Printing the elements of a dictionary that is contained in a list HOW?

Hi, I have tried multiple ways to print this but came up stumped:
I want to print the key value pairs in the following dictionary, I can do it with no problems formatting it just as a dictionary, however I am stumped trying to do it from a list. I can print individual entries but can’t get further than that with a loop etc… any help apreciated.

users = [{‘index’: 3, ‘name’:‘Dave’, ‘town’:‘Bham’}, {‘index’: 2, ‘name’:‘Alan’, ‘town’:‘Manchester’}]

so that the output looks like this:

index: 3
name: Dave
town: Bham

index: 2
name: Alan
town: Manchester

Hi, I have tried multiple ways to print this but came up stumped:
I want to print the key value pairs in the following dictionary, I can do it with no problems formatting it just as a dictionary, however I am stumped trying to do it from a list.

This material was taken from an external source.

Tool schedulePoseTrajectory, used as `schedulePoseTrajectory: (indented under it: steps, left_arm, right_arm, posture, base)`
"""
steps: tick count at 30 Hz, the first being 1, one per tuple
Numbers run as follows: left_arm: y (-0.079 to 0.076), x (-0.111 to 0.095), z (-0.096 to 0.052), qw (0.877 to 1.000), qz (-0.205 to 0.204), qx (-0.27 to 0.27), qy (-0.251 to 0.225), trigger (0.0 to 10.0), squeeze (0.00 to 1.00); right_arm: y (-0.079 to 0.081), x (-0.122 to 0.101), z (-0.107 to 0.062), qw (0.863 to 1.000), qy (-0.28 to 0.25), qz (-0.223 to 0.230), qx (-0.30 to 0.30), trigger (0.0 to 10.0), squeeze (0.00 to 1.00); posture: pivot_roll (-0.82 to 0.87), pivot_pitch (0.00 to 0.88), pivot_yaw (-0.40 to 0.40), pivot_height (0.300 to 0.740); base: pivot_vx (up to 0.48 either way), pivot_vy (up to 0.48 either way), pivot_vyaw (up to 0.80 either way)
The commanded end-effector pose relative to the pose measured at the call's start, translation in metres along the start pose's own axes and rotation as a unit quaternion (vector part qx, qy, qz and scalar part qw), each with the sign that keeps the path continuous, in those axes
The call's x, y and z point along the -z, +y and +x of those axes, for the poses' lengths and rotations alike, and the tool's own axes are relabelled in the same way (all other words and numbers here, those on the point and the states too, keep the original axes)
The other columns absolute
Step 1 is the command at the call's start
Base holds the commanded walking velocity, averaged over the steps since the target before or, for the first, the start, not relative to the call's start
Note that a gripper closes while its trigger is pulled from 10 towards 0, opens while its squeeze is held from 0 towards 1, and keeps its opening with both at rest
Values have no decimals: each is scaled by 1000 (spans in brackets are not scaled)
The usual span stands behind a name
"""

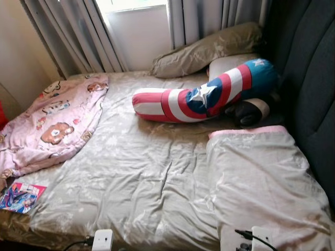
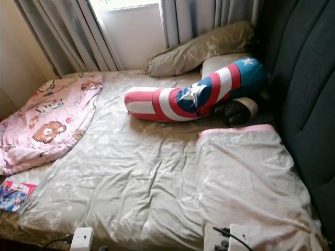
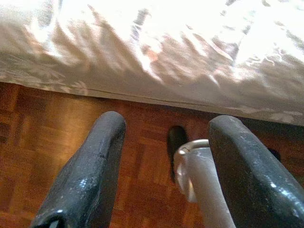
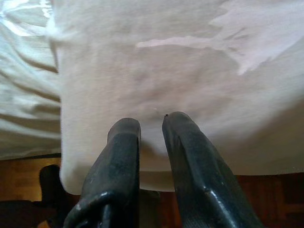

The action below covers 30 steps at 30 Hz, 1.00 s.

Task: Clean up the room

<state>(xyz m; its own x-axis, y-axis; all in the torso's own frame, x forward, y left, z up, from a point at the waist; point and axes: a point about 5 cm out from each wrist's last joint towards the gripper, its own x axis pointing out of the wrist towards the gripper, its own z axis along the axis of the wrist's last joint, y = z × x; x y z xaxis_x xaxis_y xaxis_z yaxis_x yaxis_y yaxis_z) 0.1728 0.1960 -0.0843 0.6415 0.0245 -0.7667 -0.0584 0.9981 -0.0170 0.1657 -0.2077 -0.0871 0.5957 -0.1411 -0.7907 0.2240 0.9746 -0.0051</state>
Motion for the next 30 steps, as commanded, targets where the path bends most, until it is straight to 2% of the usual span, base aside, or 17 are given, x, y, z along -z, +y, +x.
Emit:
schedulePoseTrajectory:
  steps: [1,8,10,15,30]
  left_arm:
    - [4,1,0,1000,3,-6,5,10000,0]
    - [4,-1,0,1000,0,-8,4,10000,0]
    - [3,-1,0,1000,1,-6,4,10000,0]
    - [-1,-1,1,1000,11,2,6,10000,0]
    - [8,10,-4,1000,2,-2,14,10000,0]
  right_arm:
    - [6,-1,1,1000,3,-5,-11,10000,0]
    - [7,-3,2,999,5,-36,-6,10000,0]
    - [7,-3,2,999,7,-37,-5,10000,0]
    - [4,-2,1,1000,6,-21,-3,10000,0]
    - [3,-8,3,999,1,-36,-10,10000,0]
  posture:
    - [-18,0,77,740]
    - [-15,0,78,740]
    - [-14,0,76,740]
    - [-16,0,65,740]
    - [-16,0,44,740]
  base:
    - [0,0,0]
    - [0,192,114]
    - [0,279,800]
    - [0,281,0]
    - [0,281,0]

I can print individual entries but can’t get further than that with a loop etc… any help apreciated.

users = [{‘index’: 3, ‘name’:‘Dave’, ‘town’:‘Bham’}, {‘index’: 2, ‘name’:‘Alan’, ‘town’:‘Manchester’}]

If you’ve got a simple function:

def print_dict(d):
    ... print a single dictionary ...

so that the output looks like this:

index: 3
name: Dave
town: Bham

You can do that in a loop like this:

for entry in your_list:
    print_dict(entry)

You could compute the index yourself:

i = 0
for entry in your_list:
    print("index:", i)
    print_dict(entry)
    i += 1

Python has a handy enumerate function to do that for you:

for i, entry in enumerate(your_list):
    print("index:", i)
    print_dict(entry)

because this is very common.

Adjust to suit.

Cheers,
Cameron Simpson cs@cskk.id.au

I always prefer that problem is accompanied with some code. Nevertheless, this problem can be solved by using built-in print() function: `iterate over dictionaries in list and print key value pairs in dictionary separated with newline and separate dictionaries with empty line’

>>> for record in users:
...     print(*(f'{k}: {v}' for k, v in record.items()), sep='\n', end='\n\n')
...
index: 3
name: Dave
town: Bham

index: 2
name: Alan
town: Manchester

Note that this will add empty line at the end of last dictionary as well.

I like pprint.

from pprint import pprint
>>> pprint(users, width=80)
[{'index': 3, 'name': 'Dave', 'town': 'Bham'},
 {'index': 2, 'name': 'Alan', 'town': 'Manchester'}]
>>> pprint(users, width=40)
[{'index': 3,
  'name': 'Dave',
  'town': 'Bham'},
 {'index': 2,
  'name': 'Alan',
  'town': 'Manchester'}]

hi Aivar, thankyou so much for this. I didn’t put any code, I had tried several ways but I am very new to this and whilst some of my attempts looked similar to solution here they were way off. I guess you could call it “not wishing to be embarrassed”! but I am overwhelmed by peoples patience and responses so thanks again to you and everyone for the help!

Hi Kazuya,

thankyou - I am going to try all these methods and add them to my notes. You probably guessed I am a beginner, I had tried myself but my code wasn’t very productive, I have been able to learn a lot just from reading the responses here. I am grateful for all the responses recieved!!